The scholia discussed are fragments, and it is often hard to understand them outside of a wider net of exegetical materials normally listed in the apparatus fontium et testimoniorum of critical editions. For instance, Aristarchus’ note on the repetition of a word (Αἰθίοπας) in Odyssey 1.22–3 is taken by S. as a trace of the polemic against the so-called Chorizontes (pp. 152, 169–70), who complained that repetition was a frequent figure in the Iliad but not in the Odyssey: this may be true, but the later rhetorical tradition (Ps.-Plut. De Hom. 2.32; Ps.-Hermog. Meth. dein. 9) quotes the lines for different reasons. The ancient debate on why Achilles and Ulysses are defined as πτολίπορθοι, ‘sackers of cities’, is tackled (pp. 633–6) without reference to Porphyry's scholium to Od. 1.2h1 or to the earlier discussion of the topic by the fourth-century philosopher Antisthenes in his Odysseus. In Iliad 8.70 the κῆρες of Achilles and Memnon are weighed (p. 682), and Aristarchus blames Aeschylus for misunderstanding these κῆρες as ‘souls’ (rather than ‘destinies’) in his Psychostasia: this resonates with the Stoic interpretation of the Κῆρες as referring to the duplicity of the Μοῖραι (schol. bT Il. 8.69 = SVF II.931). Did Aristarchus’ mythographic studies (here pp. 661–78), for example on Niobe or on Theseus’ abduction of Helen, really ignore the works of earlier mythographers such as Pherecydes or Hellanicus (R. Fowler's Early Greek Mythography [2000] is not mentioned)?

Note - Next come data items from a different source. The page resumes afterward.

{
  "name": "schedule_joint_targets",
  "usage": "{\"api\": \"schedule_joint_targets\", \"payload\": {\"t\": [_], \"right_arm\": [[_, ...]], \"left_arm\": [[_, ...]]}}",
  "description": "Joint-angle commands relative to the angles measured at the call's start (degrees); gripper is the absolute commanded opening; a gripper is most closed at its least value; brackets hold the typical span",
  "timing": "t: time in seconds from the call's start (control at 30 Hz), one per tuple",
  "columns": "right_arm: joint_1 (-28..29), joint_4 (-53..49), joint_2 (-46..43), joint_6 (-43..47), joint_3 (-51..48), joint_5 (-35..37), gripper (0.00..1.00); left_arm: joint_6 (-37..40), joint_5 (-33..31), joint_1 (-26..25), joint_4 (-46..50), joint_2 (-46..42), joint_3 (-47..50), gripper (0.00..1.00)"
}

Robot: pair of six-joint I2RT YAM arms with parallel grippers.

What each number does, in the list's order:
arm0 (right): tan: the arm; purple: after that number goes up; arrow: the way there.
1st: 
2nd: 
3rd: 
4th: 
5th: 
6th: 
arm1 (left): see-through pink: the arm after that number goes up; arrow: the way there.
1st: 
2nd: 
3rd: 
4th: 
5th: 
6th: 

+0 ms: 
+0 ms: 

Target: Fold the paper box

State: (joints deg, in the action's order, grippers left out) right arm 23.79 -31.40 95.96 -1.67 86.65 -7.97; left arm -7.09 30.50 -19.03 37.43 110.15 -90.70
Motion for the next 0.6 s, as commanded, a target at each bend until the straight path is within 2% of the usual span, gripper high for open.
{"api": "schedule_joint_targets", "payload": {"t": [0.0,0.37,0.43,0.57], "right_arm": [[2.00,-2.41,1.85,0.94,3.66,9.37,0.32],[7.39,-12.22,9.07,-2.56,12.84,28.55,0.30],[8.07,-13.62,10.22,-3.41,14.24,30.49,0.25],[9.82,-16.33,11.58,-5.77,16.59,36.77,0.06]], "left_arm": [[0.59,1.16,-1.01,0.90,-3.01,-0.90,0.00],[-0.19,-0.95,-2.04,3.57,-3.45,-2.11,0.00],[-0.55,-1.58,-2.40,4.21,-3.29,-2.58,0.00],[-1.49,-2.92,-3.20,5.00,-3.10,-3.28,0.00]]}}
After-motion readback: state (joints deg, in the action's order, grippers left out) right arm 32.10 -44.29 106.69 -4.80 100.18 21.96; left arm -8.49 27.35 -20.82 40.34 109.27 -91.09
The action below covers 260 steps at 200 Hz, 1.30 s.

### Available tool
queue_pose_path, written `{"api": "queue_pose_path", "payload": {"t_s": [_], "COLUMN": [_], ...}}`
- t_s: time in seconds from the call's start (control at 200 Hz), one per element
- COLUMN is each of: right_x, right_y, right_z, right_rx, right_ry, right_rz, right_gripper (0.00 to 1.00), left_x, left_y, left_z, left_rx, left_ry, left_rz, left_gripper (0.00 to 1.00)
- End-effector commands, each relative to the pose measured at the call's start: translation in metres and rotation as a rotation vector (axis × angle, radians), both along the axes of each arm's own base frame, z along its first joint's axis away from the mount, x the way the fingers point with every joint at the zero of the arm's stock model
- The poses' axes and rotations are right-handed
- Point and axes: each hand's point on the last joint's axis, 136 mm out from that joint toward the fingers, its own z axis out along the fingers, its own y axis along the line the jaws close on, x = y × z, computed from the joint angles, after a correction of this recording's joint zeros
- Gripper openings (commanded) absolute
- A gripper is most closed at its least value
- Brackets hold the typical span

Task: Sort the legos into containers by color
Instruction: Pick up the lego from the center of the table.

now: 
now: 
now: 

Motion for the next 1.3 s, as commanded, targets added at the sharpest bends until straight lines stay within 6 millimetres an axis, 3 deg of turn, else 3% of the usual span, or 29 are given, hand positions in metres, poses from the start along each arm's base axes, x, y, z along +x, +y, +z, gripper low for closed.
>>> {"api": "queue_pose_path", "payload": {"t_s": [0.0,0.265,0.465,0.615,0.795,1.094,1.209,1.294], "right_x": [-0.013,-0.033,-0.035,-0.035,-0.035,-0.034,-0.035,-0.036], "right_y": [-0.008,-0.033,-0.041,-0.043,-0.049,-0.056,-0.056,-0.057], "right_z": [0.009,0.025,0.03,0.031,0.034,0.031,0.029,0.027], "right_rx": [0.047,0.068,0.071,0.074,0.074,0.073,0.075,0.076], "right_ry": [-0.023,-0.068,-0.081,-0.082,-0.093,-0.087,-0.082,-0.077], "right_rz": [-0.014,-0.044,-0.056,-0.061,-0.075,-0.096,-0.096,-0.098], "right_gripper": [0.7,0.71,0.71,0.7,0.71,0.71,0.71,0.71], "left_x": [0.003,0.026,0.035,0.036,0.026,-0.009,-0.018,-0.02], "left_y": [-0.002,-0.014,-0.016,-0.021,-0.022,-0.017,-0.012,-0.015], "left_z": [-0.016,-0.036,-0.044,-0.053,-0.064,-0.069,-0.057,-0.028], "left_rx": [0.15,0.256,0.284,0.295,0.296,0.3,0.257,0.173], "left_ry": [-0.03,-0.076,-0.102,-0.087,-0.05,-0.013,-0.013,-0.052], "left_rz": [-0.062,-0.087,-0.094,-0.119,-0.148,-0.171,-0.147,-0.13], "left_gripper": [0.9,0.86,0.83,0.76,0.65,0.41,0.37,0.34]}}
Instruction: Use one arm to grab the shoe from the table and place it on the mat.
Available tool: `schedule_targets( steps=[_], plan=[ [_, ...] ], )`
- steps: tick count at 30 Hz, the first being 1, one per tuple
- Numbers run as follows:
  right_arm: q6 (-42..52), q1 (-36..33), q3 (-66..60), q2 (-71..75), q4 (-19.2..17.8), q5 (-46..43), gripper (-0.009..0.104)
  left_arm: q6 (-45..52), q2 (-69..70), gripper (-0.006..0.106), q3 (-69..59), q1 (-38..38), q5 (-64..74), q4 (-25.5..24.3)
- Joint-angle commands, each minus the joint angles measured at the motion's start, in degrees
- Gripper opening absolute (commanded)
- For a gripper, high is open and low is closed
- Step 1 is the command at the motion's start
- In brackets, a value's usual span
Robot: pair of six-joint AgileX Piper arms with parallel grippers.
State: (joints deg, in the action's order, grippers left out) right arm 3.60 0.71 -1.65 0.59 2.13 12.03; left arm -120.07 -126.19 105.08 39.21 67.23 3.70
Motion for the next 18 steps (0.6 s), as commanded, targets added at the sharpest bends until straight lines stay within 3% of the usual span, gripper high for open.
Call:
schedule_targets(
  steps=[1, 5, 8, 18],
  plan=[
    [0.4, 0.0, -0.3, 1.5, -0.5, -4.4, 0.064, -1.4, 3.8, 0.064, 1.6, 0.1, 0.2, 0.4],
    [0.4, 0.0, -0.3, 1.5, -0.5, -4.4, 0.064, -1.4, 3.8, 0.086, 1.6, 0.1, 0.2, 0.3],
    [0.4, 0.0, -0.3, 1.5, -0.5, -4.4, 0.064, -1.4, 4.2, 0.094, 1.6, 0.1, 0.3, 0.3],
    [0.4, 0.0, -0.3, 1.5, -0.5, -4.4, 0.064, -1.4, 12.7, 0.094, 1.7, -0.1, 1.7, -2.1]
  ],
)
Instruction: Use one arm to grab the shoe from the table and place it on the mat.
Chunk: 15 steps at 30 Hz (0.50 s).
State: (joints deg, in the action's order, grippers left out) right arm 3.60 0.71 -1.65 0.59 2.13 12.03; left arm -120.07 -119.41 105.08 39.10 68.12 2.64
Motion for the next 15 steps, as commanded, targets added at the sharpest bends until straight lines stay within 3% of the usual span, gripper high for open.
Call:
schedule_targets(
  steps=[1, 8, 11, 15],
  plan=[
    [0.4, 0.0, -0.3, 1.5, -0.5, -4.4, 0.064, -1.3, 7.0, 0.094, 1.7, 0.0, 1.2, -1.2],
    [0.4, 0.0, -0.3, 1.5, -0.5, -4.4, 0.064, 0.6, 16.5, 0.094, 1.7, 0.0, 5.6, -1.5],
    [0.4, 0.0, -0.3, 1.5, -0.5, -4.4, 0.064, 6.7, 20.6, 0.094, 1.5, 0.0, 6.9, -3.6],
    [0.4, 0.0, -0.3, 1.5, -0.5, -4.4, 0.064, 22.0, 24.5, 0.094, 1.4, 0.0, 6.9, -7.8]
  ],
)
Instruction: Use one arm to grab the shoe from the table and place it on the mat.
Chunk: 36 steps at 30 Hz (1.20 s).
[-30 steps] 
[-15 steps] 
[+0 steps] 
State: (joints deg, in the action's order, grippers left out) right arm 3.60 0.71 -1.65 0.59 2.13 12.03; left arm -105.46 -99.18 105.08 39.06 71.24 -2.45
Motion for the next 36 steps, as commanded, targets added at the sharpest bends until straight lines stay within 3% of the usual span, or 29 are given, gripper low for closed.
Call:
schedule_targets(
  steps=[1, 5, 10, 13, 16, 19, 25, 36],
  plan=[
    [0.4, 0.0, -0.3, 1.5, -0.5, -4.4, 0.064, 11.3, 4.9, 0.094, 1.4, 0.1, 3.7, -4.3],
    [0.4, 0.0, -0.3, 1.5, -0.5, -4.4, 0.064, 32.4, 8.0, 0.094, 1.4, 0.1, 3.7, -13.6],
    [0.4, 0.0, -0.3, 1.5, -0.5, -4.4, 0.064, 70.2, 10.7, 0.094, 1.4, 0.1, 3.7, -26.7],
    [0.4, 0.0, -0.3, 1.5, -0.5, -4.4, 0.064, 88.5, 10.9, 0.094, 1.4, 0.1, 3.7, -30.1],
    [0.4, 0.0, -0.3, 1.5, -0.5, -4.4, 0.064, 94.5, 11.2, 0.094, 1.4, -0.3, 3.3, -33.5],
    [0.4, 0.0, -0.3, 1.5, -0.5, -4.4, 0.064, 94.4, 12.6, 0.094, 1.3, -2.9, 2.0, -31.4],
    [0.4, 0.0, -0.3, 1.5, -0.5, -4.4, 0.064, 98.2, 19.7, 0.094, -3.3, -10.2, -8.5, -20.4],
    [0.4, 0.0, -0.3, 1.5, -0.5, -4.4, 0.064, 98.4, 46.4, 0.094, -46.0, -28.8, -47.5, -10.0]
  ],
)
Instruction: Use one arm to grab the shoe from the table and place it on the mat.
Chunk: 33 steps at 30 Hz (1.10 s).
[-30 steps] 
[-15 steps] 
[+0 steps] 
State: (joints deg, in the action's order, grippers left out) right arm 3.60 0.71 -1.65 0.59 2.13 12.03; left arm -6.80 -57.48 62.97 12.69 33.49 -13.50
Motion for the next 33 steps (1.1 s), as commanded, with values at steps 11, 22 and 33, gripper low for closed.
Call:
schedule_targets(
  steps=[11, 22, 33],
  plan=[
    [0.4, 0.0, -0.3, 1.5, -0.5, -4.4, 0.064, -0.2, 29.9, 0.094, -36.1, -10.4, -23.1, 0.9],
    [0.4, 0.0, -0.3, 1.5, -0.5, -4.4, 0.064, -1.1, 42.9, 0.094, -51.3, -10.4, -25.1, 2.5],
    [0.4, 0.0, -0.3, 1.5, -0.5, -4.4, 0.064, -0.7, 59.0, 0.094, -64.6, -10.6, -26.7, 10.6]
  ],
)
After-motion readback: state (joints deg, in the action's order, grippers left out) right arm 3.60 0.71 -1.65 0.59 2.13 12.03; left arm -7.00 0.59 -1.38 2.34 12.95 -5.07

S.'s ambition is to free Aristarchus from the negative light that some modern scholars have cast on him and to show the depth of his contribution to the shaping of classical philology as a discipline based on the systematic analysis of textual evidence (hence her insistence on Aristarchus’ empiricism, pp. 753–61: but how does this sit with his ubiquitous use of analogy, see e.g. pp. 277–312?). This is sound and interesting, but other, substantial questions are left unanswered. Was Aristarchus really the first (pp. xxiii, 52 etc.) to produce a line-by-line running commentary to his edition, or should we follow W. Slater in believing that Aristophanes of Byzantium already did? (S. leaves the door open to such a possibility on p. 581, but a fresh analysis of the X (chi) critical sign, which S., p. 57, misreads in P. Oxy. 1086, may yield new insights.) What is the relationship between Aristarchus’ refined philology and the didactic dimension of his work? (S., p. 123, believes this involved the ‘reading aloud’ of the poems to pupils: but the Museum and Library at Alexandria were not primarily places of teaching.) What is Aristarchus’ role in the definition of the technical methods of etymology? (S.'s fascinating analysis on pp. 340–76 insists on the ‘sharing of consonants’, but how does this otherwise poorly attested principle match what we know from other sources?) What is the relationship between Aristarchus’ grammatical categories and the earlier and contemporary – chiefly Peripatetic and Stoic – philosophical speculation? When Aristarchus presents Homer as an Athenian and his language as a form of ‘ancient Attic’ (pp. 601–21), does this resonate with the prestige enjoyed by Attic in Hellenistic literary culture and the desire to place Homer at the beginning of a glorious tradition? if so, why is no reference made to Aristarchus’ famous dictum that Homer is ‘the touchstone of hellenismos’ (fr. 125A Matthaios)?

S.'s book is an important achievement, which deserves to become the standard reference work on Aristarchus’ work on the Iliad. At the same time, it is not the last word on this grammarian, nor does it supersede some recent, more detailed scholarly inquiries. An edition of Aristarchus’ fragments is still an urgent desideratum.